KnnDistIDingBal: K-Nearest Neighbour multiple specimen identification with...
In ArdernHB/KnnDist: Kernal Nearest Neighbour classification with distance inputs

Description Usage Arguments Value Author(s)

View source: R/SpecimenIDing_functions.R

This function is for a balanced KNN identification design applied to multiple unknown specimens. Groups are resampled iteratively to equal sample size; note this is done by downsampleing the groups to a sample size set by the user or if left to default to the sample size of the smallest groups. Bootstrap resampling is not provided as an option because this can be problematic for nearest neighbour approaches because of duplication of neighbours.

KnnDistIDingBal(
  DistMat,
  GroupMembership,
  UnknownIdentifier = "Unknown",
  SpecimenIDs,
  K,
  EqualIter = 100,
  TieBreaker,
  SampleSize = NA
)

`DistMat`	is a square matrix of pairwise distances among all reference specimens.
`GroupMembership`	a character or factor vector in the same order as the distance data to denote group membership.
`UnknownIdentifier`	the name used in the `GroupMembership` argument to denote specimens to be identified.
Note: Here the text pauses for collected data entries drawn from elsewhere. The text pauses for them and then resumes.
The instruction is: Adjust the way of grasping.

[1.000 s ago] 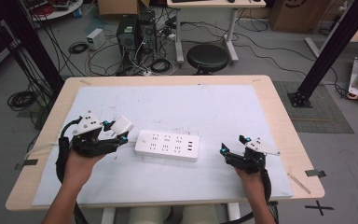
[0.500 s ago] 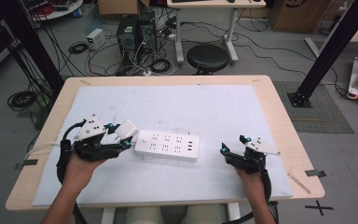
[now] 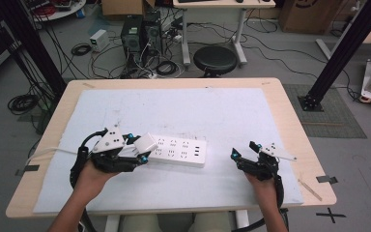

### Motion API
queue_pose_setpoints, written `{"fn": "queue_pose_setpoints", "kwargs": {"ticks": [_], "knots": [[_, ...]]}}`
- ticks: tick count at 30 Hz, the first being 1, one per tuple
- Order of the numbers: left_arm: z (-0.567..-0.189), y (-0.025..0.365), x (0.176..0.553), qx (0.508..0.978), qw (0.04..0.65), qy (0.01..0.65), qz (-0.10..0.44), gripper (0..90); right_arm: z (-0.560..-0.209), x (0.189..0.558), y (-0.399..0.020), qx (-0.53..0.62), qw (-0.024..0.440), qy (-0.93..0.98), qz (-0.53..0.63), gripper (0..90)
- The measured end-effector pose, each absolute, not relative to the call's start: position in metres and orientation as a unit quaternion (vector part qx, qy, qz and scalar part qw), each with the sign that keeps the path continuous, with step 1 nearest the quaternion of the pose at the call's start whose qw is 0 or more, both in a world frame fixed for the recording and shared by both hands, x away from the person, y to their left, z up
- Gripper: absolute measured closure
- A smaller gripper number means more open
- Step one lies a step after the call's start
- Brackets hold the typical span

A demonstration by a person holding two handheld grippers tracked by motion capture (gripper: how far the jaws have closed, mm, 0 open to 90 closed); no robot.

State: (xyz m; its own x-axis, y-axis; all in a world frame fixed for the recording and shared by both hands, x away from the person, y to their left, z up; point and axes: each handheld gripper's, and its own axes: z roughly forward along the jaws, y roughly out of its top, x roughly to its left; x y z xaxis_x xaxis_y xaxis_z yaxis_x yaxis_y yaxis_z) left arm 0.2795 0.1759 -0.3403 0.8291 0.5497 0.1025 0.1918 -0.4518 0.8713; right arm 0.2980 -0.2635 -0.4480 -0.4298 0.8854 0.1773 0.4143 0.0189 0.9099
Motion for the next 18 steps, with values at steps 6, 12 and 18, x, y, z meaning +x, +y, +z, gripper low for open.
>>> {"fn": "queue_pose_setpoints", "kwargs": {"ticks": [6,12,18], "knots": [[-0.346,0.164,0.276,0.845,0.466,0.19,0.182,42.5,-0.444,0.292,-0.261,0.475,0.192,0.679,0.526,19.5],[-0.351,0.156,0.273,0.858,0.451,0.162,0.184,42.4,-0.43,0.287,-0.257,0.466,0.126,0.669,0.566,19.6],[-0.361,0.146,0.268,0.868,0.444,0.132,0.179,42.4,-0.415,0.28,-0.243,0.43,0.098,0.688,0.576,19.6]]}}
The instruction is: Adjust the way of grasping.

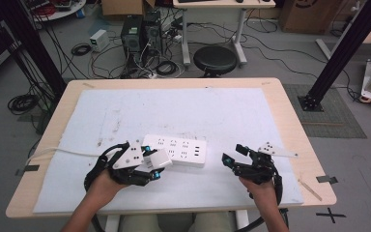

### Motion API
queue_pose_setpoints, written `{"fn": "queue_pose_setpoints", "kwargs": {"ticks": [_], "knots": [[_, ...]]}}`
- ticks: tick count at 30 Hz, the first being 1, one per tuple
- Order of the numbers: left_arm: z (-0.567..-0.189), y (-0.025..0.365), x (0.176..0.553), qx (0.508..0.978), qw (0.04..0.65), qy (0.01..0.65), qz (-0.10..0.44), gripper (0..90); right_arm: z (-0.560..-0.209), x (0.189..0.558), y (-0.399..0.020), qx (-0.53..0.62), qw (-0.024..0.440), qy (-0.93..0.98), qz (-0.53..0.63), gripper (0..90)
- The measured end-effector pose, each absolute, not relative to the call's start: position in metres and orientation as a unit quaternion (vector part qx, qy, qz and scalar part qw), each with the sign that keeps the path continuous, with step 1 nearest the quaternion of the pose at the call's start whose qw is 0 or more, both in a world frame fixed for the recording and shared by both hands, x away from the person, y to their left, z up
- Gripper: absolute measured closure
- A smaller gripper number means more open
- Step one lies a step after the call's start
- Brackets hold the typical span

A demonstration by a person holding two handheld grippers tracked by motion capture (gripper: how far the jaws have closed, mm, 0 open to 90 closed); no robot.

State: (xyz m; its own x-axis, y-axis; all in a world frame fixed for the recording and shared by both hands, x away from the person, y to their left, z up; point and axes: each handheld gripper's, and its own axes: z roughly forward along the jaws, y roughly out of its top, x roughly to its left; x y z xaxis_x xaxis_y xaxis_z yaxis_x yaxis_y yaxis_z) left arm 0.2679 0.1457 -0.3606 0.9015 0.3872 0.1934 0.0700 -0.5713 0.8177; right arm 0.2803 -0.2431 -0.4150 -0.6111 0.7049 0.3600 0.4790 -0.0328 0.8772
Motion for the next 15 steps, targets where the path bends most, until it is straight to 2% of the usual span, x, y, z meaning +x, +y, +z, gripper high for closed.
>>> {"fn": "queue_pose_setpoints", "kwargs": {"ticks": [9,10,15], "knots": [[-0.364,0.134,0.266,0.877,0.436,0.104,0.174,42.5,-0.408,0.275,-0.227,0.396,0.076,0.71,0.577,19.5],[-0.365,0.129,0.264,0.881,0.43,0.092,0.175,42.4,-0.406,0.274,-0.221,0.387,0.054,0.715,0.58,19.6],[-0.366,0.122,0.26,0.887,0.418,0.069,0.181,42.4,-0.404,0.274,-0.212,0.373,0.014,0.721,0.583,19.5]]}}
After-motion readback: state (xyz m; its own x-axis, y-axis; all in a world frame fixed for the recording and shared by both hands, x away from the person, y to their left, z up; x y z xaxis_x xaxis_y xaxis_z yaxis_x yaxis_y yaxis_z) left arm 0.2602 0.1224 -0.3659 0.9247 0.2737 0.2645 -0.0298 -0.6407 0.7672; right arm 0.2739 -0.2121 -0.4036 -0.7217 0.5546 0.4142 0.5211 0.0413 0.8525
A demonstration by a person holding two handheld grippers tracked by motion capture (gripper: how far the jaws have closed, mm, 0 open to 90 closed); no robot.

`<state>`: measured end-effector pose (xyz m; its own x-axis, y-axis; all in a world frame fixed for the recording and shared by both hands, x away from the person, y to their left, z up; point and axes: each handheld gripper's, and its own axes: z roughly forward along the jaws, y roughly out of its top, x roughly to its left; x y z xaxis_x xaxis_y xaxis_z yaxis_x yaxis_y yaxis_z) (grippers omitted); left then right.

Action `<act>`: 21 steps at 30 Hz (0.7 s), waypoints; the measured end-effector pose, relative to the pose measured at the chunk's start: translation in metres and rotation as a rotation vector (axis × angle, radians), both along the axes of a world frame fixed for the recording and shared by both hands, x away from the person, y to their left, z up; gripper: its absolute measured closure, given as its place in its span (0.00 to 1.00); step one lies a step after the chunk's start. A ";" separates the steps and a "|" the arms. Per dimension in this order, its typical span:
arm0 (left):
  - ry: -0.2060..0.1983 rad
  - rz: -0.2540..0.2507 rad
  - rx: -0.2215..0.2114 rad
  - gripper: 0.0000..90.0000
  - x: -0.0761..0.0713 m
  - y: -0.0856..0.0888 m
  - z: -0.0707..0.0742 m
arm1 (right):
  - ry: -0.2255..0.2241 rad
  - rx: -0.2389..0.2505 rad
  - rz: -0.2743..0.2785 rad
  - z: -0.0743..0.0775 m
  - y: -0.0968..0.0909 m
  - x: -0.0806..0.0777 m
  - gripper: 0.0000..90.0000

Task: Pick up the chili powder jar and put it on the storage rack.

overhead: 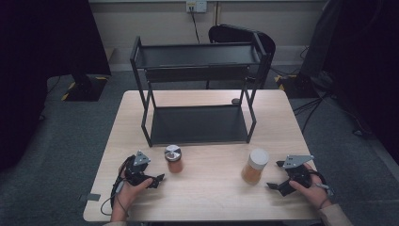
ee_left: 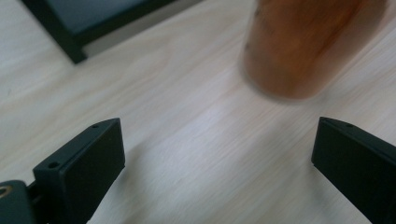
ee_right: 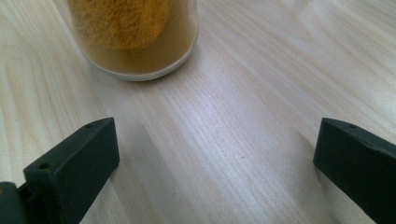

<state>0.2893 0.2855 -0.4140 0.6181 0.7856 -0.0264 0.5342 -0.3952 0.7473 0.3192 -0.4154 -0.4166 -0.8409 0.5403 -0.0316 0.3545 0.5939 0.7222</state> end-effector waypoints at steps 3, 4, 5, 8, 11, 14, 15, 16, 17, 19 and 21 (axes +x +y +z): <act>0.007 -0.014 -0.036 0.02 0.005 -0.004 0.002 | 0.000 0.000 0.000 0.000 0.000 0.000 0.00; 0.004 -0.022 -0.043 0.02 0.006 -0.005 0.002 | 0.000 0.000 0.000 0.000 0.000 0.000 0.00; 0.001 -0.026 -0.048 0.02 0.006 -0.006 0.001 | 0.000 0.000 0.000 0.000 0.000 0.000 0.00; 0.004 -0.027 -0.065 0.02 0.008 -0.008 0.001 | 0.000 0.000 0.000 0.000 0.000 0.000 0.00; 0.005 -0.039 -0.077 0.02 0.013 -0.014 -0.001 | 0.000 0.000 0.000 0.000 0.000 0.000 0.00; 0.001 -0.049 -0.078 0.05 0.015 -0.017 -0.003 | 0.000 0.000 -0.002 0.000 0.000 0.000 0.00; -0.004 -0.056 -0.090 0.05 0.016 -0.019 -0.005 | 0.000 0.000 -0.002 0.000 0.000 0.000 0.00; -0.004 -0.056 -0.090 0.05 0.016 -0.019 -0.005 | 0.000 0.000 -0.003 0.000 0.000 -0.001 0.00; -0.006 -0.067 -0.099 0.07 0.018 -0.020 -0.006 | 0.000 0.000 -0.003 0.000 0.000 -0.001 0.00; -0.012 -0.061 -0.108 0.09 0.019 -0.023 -0.008 | 0.000 0.000 -0.003 0.000 0.000 -0.001 0.00; -0.023 -0.058 -0.114 0.12 0.019 -0.025 -0.010 | 0.000 0.000 -0.004 0.000 0.000 -0.001 0.00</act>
<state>0.3080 0.2605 -0.4237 0.6641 0.7411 -0.0987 0.4952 -0.3371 0.8007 0.3186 -0.4150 -0.4167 -0.8389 0.5434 -0.0314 0.3566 0.5924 0.7224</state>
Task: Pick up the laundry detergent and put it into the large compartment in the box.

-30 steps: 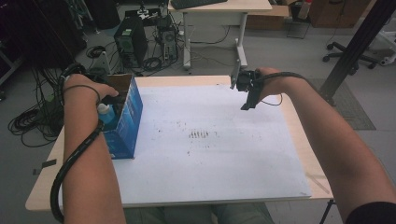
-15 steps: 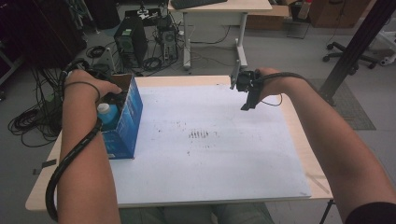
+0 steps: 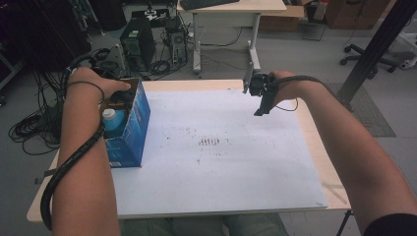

Only one name can be supplied as Unknown; default is set to 'Unknown'.
`SpecimenIDs`	should be a list of the specimens unique identifiers for all specimens in the `DistMat` object and ensuring they are in the same order as the `DistMat` object.
`K`	is the number of nearest neighbours that the method will use for assigning group classification.
`EqualIter`	sets the number of iterations resampling to equal sample size will be carried out.
`TieBreaker`	is the method used to break ties if there is no majority resulting from K. Three methods are available('Random', 'Remove' and 'Report'): Random randomly returns one of tied classifications; Remove returns 'UnIDed' for the classification; Report returns a the multiple classifications as a single character string with tied classifications separated by '_'. NOTE: for correct cross-validation proceedures the results of both Report will be considered an incorrect identification even if one of the multiple reported classifications is correct.
`SampleSize`	is the sample number that groups will be subsampled to if `Equal` is set to TRUE. The default is set to NA and will therefore use the smallest sample size of the groups provided.